Prompt: Reproduce the listing in full, exactly as written, but without images.

━━━

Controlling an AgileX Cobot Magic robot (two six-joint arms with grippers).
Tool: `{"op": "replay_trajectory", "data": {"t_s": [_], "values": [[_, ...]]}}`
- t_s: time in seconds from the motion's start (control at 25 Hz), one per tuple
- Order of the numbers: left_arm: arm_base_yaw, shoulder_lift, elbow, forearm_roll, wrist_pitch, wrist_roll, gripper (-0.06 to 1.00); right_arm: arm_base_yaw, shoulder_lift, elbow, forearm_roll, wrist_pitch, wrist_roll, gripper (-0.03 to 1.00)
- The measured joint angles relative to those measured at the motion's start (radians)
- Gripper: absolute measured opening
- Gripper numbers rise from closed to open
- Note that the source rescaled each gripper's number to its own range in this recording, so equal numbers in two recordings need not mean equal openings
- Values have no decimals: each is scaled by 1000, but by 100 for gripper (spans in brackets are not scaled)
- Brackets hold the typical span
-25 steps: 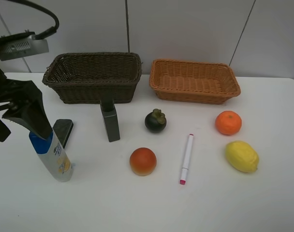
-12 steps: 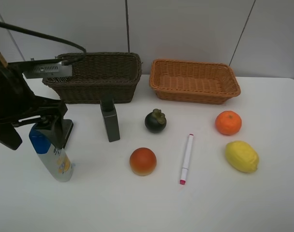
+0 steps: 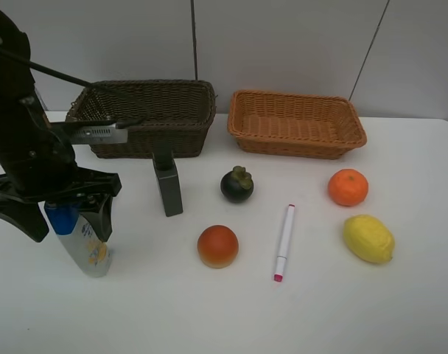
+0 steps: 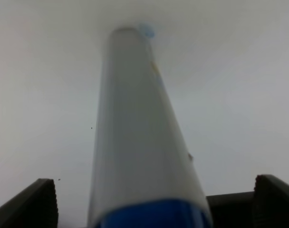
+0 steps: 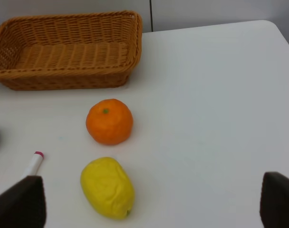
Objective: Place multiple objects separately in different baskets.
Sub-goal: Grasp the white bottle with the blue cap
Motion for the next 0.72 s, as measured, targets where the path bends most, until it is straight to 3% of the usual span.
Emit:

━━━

Exercise output:
Controlling an AgileX Cobot Magic robot (two six-joint arms with grippers).
Tool: `{"op": "replay_trajectory", "data": {"t_s": [_], "values": [[_, ...]]}}`
- t_s: time in seconds from the motion's start (control at 25 Hz), one per tuple
- Order of the numbers: left_arm: arm_base_yaw, shoulder_lift, elbow, forearm_roll, wrist_pitch, wrist_roll, gripper (-0.06 to 1.00); right_arm: arm_base_yaw, shoulder_lift, elbow, forearm_roll, wrist_pitch, wrist_roll, gripper (-0.03 to 1.00)
- The measured joint angles relative to those measured at the motion's start (radians)
- Gripper: absolute measured opening
- Gripper numbers rise from closed to open
- Note that the source rescaled each gripper's number to its own range in this recording, so equal numbers in two recordings need not mean equal openings
- Values have no decimals: each is scaled by 1000, but by 100 for gripper (spans in brackets are not scaled)
- Brackets hold the typical span
-25 steps: 
-12 steps: 
+0 steps: 
+0 steps: 
+0 steps: 
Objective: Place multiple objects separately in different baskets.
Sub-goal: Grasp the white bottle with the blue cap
Motion for the next 0.72 s, as measured, targets where the path bends most, until it is straight to 3% of the usual span.
Emit:

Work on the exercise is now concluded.